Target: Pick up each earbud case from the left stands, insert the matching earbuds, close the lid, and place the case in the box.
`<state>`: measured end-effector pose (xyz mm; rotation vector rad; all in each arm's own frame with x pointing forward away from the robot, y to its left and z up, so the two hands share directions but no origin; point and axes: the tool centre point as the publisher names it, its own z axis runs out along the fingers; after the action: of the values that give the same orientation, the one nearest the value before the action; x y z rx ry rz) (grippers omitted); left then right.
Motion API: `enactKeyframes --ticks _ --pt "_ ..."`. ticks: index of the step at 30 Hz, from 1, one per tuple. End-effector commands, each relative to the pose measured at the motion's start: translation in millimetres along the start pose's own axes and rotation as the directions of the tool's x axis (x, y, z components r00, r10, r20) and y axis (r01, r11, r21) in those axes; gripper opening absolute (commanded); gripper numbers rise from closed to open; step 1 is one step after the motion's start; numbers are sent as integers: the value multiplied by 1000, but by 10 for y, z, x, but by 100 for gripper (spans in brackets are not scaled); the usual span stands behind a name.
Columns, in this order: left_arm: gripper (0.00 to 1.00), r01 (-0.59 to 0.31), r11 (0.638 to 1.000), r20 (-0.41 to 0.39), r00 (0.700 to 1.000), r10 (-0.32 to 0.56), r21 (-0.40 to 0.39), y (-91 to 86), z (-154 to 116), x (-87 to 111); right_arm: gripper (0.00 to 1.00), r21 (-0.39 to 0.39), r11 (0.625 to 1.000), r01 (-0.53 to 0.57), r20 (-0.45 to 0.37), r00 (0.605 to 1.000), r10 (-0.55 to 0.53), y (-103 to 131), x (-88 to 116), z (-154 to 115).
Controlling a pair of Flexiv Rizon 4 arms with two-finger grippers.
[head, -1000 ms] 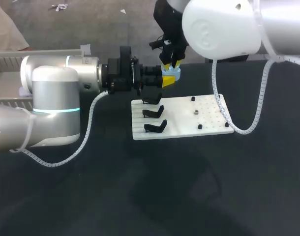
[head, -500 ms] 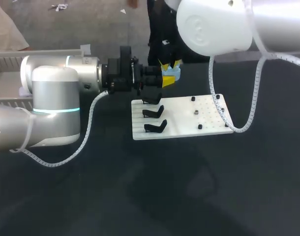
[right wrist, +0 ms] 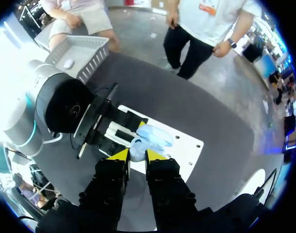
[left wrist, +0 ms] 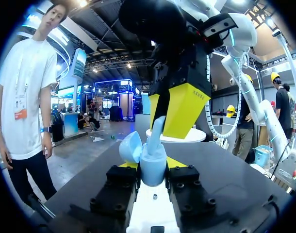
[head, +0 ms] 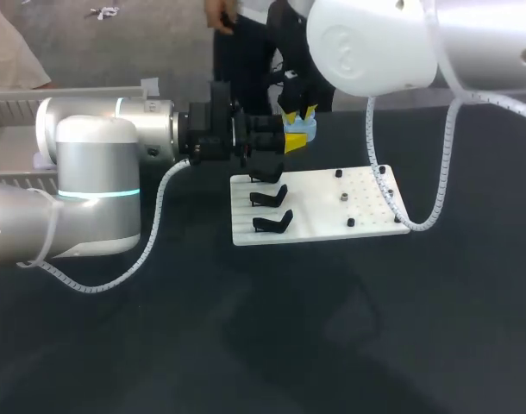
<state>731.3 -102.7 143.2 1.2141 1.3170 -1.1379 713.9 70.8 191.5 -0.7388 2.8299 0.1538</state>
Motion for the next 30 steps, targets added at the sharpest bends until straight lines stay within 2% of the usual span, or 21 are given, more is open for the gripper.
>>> enactKeyframes --ticks 1,30 --pt "0 -3 1000 4 1000 3 -4 -4 6 9 0 -1 1000 2 -8 1000 -2 -2 -42 14" --pt "0 -3 1000 4 1000 3 -4 -4 6 9 0 7 1000 1 -35 999 -1 -24 -76 81"
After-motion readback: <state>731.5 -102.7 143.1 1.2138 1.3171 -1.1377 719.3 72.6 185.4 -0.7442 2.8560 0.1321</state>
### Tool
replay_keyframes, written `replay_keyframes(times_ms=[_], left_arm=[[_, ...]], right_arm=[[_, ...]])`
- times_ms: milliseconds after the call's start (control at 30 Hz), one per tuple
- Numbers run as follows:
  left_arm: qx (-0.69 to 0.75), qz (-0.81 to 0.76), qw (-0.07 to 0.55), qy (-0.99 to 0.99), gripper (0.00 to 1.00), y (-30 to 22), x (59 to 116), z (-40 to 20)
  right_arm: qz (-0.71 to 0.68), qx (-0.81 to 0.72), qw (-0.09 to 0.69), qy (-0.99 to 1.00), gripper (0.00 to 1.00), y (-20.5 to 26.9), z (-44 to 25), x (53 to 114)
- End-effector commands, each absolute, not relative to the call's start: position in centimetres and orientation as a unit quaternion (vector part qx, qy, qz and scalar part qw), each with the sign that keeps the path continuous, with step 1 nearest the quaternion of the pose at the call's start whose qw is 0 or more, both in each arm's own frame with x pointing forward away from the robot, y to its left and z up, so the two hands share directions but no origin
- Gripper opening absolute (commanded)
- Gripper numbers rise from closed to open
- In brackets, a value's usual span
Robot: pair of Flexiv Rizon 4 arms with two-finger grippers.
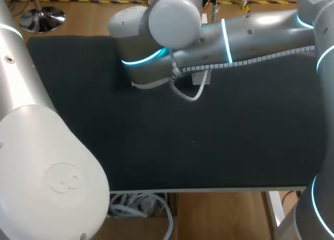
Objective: Grab the tape and strap the tape.
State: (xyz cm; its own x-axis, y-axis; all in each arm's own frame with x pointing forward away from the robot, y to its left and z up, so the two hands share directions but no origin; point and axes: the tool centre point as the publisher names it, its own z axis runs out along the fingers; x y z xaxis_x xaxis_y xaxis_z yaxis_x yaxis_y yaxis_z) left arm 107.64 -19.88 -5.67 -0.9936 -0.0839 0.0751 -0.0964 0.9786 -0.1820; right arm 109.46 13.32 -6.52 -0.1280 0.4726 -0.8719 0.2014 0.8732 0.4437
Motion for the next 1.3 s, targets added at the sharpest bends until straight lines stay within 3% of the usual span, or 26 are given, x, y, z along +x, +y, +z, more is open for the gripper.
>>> replay_keyframes(times_ms=[33, 1300], left_arm=[[0.045, 0.092, 0.034, -0.994, 0.0, -19.9, 107.6, -5.6], [0.045, 0.092, 0.034, -0.994, 0.0, -19.9, 107.6, -5.6]], right_arm=[[0.1, 0.227, 0.62, 0.744, 0.0, 13.5, -6.4, 109.6], [0.081, 0.209, 0.627, 0.746, 0.0, 14.7, -6.6, 109.4]])
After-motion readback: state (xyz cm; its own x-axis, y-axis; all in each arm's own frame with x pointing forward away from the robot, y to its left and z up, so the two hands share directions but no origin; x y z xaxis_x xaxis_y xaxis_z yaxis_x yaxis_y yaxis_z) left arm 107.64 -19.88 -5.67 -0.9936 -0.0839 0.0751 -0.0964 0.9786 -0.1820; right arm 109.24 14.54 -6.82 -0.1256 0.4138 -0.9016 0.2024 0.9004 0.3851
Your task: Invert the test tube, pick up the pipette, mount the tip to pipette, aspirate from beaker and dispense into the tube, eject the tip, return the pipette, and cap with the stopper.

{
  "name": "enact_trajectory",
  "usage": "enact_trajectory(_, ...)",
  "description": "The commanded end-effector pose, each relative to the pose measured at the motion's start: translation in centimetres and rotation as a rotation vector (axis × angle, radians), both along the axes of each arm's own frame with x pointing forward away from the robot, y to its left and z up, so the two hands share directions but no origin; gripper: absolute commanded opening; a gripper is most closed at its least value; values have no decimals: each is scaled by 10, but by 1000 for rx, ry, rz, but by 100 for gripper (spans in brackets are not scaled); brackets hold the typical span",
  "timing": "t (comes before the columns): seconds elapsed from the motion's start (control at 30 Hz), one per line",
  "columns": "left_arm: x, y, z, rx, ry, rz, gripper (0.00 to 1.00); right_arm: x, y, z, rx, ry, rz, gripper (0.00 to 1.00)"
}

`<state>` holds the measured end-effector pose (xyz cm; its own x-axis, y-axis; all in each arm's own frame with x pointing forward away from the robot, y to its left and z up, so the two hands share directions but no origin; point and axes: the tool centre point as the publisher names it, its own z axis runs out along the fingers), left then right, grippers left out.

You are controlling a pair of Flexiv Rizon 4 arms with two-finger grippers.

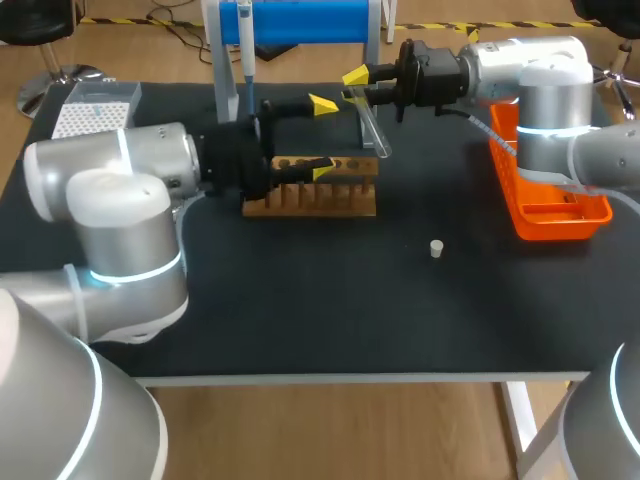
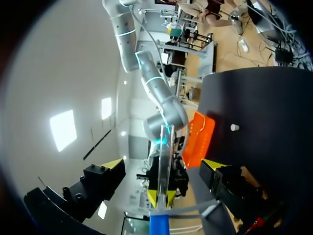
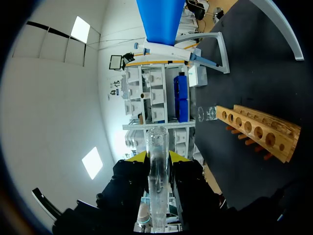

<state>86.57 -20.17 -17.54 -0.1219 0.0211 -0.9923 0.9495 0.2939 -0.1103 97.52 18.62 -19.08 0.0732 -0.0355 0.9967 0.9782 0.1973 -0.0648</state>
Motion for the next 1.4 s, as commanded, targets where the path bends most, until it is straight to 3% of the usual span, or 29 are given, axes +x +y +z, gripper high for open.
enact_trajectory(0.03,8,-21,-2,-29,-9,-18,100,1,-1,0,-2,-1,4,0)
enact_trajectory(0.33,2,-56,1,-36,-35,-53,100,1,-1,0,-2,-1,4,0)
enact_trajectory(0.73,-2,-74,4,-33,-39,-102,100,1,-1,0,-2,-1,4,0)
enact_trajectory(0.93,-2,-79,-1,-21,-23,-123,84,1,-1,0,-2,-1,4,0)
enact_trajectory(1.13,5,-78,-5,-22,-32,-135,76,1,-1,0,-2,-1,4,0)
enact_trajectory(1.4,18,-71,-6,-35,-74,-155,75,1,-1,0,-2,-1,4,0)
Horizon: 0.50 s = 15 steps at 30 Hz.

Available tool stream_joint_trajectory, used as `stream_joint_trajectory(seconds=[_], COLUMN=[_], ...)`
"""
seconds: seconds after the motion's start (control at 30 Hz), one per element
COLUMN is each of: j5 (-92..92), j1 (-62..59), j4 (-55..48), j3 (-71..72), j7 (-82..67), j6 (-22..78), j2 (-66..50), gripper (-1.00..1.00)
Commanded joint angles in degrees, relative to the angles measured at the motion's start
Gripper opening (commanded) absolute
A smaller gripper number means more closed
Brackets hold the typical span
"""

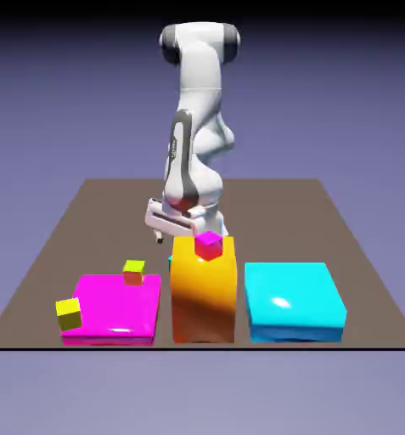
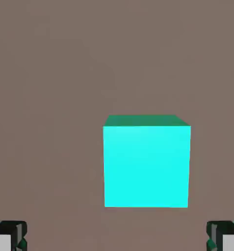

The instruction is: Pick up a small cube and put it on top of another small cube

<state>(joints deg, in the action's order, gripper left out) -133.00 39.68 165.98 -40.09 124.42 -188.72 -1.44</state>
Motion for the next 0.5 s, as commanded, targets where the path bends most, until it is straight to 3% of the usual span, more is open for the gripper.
stream_joint_trajectory(seconds=[0.0,0.47], j5=[-1.54,-22.32], j1=[-2.02,-30.14], j4=[-0.43,-6.23], j3=[1.80,26.19], j7=[-1.72,-25.05], j6=[0.73,10.58], j2=[-1.06,-15.34], gripper=[0.00,0.00])
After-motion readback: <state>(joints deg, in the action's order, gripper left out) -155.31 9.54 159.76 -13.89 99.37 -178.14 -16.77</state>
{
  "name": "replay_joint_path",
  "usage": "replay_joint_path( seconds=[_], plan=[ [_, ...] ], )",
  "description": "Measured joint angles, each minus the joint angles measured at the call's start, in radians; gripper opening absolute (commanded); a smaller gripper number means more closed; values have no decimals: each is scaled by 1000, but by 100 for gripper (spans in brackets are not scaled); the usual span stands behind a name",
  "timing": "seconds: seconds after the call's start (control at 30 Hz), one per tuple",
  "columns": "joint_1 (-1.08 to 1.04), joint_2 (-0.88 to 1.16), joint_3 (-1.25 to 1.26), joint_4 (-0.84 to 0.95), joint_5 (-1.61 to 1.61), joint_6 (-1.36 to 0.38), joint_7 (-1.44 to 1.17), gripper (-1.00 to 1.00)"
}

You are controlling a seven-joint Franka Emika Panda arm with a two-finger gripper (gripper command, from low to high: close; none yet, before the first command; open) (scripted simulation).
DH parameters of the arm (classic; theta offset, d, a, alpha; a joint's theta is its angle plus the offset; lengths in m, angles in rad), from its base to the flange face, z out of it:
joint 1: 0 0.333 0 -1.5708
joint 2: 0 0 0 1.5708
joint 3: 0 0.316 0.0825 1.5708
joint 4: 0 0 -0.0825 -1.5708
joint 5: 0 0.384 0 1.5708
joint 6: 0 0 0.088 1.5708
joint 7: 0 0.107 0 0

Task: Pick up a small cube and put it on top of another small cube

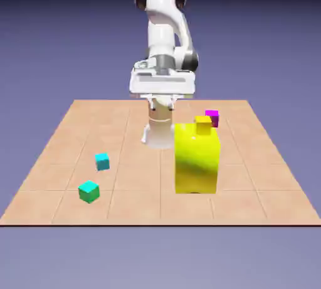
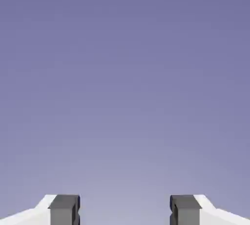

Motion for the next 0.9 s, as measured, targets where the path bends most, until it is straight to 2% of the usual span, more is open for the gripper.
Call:
replay_joint_path(
  seconds=[0.9],
  plan=[
    [-91,979,-753,444,469,-1082,-142,0]
  ],
)
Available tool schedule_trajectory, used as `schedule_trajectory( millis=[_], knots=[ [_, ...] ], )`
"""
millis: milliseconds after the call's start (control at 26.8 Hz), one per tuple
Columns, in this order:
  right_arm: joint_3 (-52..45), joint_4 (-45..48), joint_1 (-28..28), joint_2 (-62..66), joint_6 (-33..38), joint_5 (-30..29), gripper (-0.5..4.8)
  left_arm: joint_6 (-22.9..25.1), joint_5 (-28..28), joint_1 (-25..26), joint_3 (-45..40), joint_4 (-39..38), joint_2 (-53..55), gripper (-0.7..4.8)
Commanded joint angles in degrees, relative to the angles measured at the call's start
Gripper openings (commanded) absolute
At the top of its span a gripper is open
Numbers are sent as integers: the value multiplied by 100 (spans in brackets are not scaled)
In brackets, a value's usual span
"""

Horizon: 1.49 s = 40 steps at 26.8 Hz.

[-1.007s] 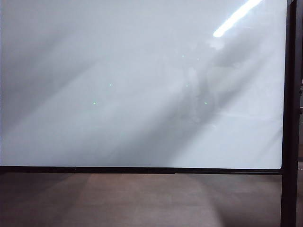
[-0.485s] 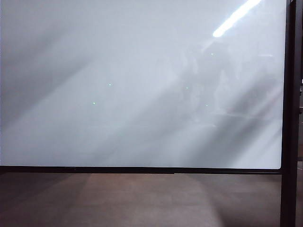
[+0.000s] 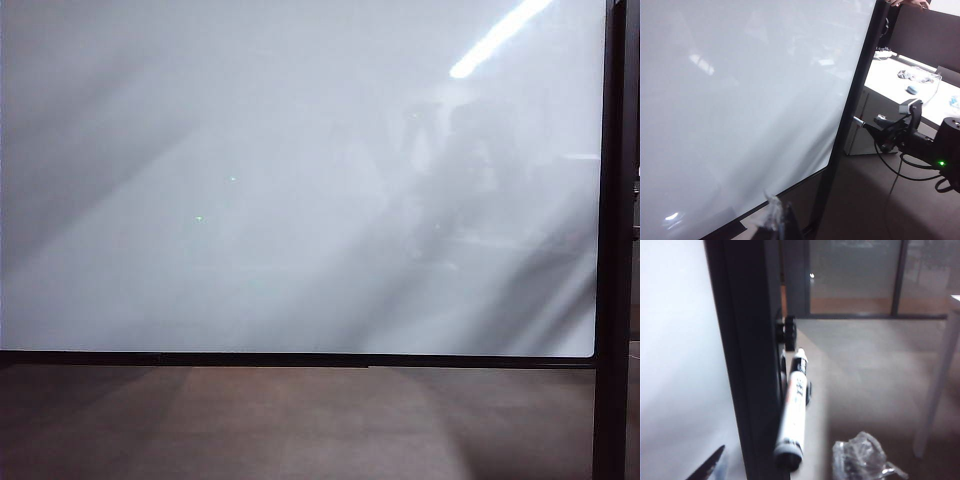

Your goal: Reach to the right to find the marker pen, pick it up, and write the number 6 on the whiteboard.

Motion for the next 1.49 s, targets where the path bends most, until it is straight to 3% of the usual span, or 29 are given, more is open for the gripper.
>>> schedule_trajectory(
  millis=[37,261,857,932,1118,1193,1305,1491],
  knots=[
    [496,164,15,264,11,-271,271,4,-13,-11,28,76,24,-5],
    [1023,-232,42,503,0,-249,270,7,-15,-11,28,79,50,-5],
    [1143,-87,52,817,175,-249,260,4,-11,-11,28,72,133,-5],
    [1143,-94,50,822,175,-249,207,4,-11,-11,28,68,151,-5],
    [1143,-138,52,822,173,-245,196,2,-11,-13,28,68,151,-5],
    [1143,-146,52,822,173,-243,110,2,-11,-13,28,68,151,-5],
    [1143,-212,52,822,170,-243,51,2,-11,-13,28,68,151,-5],
    [1143,-232,52,822,173,-223,40,4,-13,-13,28,68,151,-5]
  ],
)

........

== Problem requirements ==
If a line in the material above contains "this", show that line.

== Answer space ==
Columns, in this order: left_arm: gripper (0.00 to 1.00), r01 (-0.59 to 0.31), r11 (0.638 to 1.000), r20 (-0.41 to 0.39), r00 (0.700 to 1.000), r10 (-0.32 to 0.56), r21 (-0.40 to 0.39), y (-91 to 86), z (-154 to 116), x (-87 to 111); right_arm: gripper (0.00 to 1.00), r21 (-0.39 to 0.39), r11 (0.625 to 1.000), r01 (-0.53 to 0.57), r20 (-0.45 to 0.37), r00 (0.605 to 1.000), r10 (-0.55 to 0.53), y (-103 to 131), x (-88 to 116), z (-154 to 115).
Columns, in this order:

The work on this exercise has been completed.